→ DATA EXTRACT

....

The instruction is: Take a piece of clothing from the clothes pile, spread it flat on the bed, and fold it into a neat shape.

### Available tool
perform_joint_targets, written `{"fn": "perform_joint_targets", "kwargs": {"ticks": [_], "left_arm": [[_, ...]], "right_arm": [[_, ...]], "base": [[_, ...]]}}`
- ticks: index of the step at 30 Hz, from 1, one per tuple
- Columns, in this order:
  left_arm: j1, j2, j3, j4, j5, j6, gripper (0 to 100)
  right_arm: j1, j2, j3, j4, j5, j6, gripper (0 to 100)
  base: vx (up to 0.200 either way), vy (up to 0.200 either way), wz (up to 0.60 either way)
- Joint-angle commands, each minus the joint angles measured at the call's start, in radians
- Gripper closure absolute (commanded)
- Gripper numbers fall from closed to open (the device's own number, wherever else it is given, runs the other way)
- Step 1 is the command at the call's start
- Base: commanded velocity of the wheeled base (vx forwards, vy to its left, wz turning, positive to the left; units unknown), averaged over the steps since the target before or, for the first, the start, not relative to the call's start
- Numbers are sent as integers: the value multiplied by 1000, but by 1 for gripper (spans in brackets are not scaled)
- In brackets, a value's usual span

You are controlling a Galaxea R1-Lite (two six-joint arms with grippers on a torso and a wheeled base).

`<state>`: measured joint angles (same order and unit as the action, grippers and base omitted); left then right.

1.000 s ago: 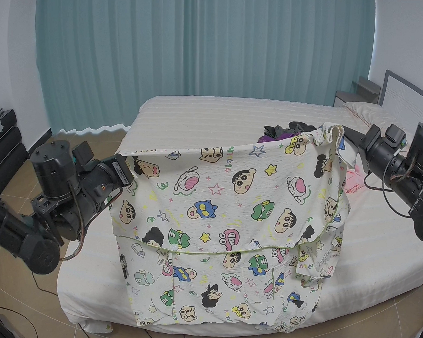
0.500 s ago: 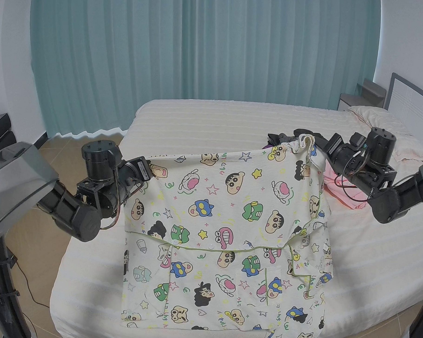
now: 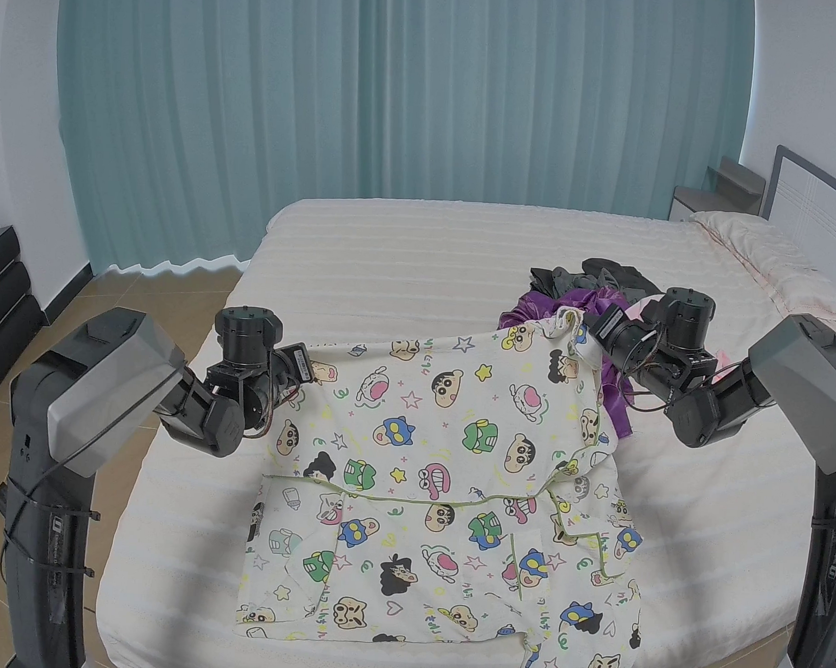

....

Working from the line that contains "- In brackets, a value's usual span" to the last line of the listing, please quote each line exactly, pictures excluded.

→ OUTPUT OF THE TASK
- In brackets, a value's usual span

You are controlling a Galaxea R1-Lite (two six-joint arms with grippers on a torso and a wheeled base).

`<state>`: measured joint angles (same order and unit as the action, grippers and base omitted); left then right.

1.000 s ago: 
0.500 s ago: 
now: 

There's nothing more to this exercise.